The Grant Park Music Festival

Wednesdays at 6:30 pm
Grant Park Music Festival

The Grant Park Music Festival is back, and so are WFMT’s live broadcasts!

WFMT is bringing you the very best that the Grant Park Music Festival has to offer this summer, giving you a front-row ticket to the Chicago summertime institution. With live broadcasts featuring scintillating solo performances, rousing choral opuses, and beloved orchestral landmarks, WFMT is your ticket to a whole summer’s worth of great music.

Barber Violin Concerto

June 24, 2026, 6:30 pm

Kalena Bovell leads the Grant Park Orchestra in the wistful lyricism of Samuel Barber’s Violin Concerto with acclaimed violinist Will Hagen. Jessie Montgomery’s Starburst opens the concert with a bang, and actors from Lookingglass Theatre Company bring to life Peter Boyer’s innovative multimedia work Ellis Island: The Dream of America.

Independence Day Salute

July 4, 2026, 7:30 pm

Christopher Bell conducts the Grant Park Orchestra in this annual Chicago tradition. The family-friendly celebration includes patriotic favorites alongside Gershwin’s Three Preludes with principal clarinetist Dario Brignoli and Carlos Gardel’s Tango (Por Una Cabeza) with concertmaster Jeremy Black.

Sibelius Symphony No. 2

July 8, 2026, 8:00 pm

Conductor Laureate Carlos Kalmar returns for Sibelius’s majestic Symphony No. 2, an emblem of Finnish nationalism written at a time of cultural and linguistic suppression. Christopher Theofanidis’s Drum Circle makes its Chicago premiere, featuring the virtuosic musicians of Third Coast Percussion.

Ravel Piano Concerto

July 15, 2026, 6:30 pm

Conductor Jeri Lynne Johnson makes her Festival debut with William Grant Still’s celebratory Festive Overture, followed by Ravel’s jazz-inflected Piano Concerto featuring star pianist Michelle Cann. Florence Price’s sweeping Symphony No. 3 concludes the program in its first Festival outing.

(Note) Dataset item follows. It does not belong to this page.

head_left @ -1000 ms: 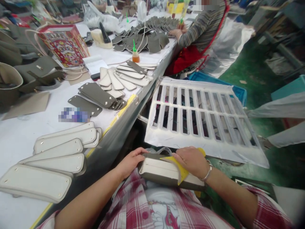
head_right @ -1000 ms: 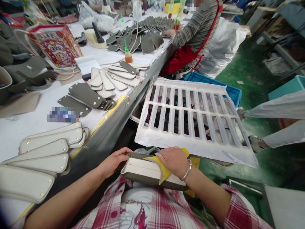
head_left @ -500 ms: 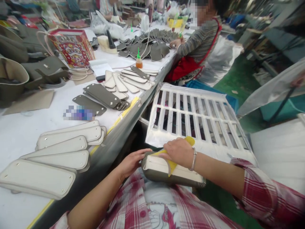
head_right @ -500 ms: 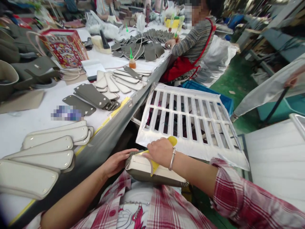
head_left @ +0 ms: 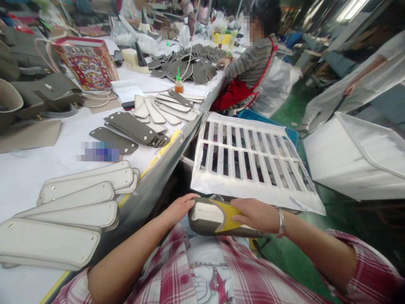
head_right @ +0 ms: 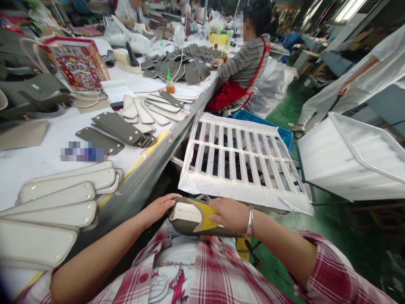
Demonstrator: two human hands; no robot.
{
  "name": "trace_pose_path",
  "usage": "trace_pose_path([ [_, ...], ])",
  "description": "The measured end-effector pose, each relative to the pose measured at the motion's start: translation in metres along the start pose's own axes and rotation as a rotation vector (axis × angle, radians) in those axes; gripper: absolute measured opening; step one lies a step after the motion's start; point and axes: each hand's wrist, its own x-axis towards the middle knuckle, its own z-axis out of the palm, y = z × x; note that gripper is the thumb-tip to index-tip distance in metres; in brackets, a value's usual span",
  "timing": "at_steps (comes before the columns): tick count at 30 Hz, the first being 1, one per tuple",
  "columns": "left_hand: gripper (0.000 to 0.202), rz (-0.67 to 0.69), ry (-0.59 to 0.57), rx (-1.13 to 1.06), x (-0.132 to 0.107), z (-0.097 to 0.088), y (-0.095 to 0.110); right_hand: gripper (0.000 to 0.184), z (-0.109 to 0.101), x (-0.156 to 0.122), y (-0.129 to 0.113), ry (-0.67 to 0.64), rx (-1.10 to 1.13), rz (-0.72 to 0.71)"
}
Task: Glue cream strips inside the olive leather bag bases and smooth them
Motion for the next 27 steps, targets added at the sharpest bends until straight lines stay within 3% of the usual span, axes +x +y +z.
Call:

Rachmaninoff Piano Concerto No. 3

July 22, 2026, 6:30 pm

Conductor Laureate Carlos Kalmar returns to the Festival with the technically brilliant pianist Olga Kern for Rachmaninoff’s highly virtuosic Piano Concerto No. 3. The program also features Stravinsky’s mischievously charming ballet Game of Cards and Elgar’s sunny In the South.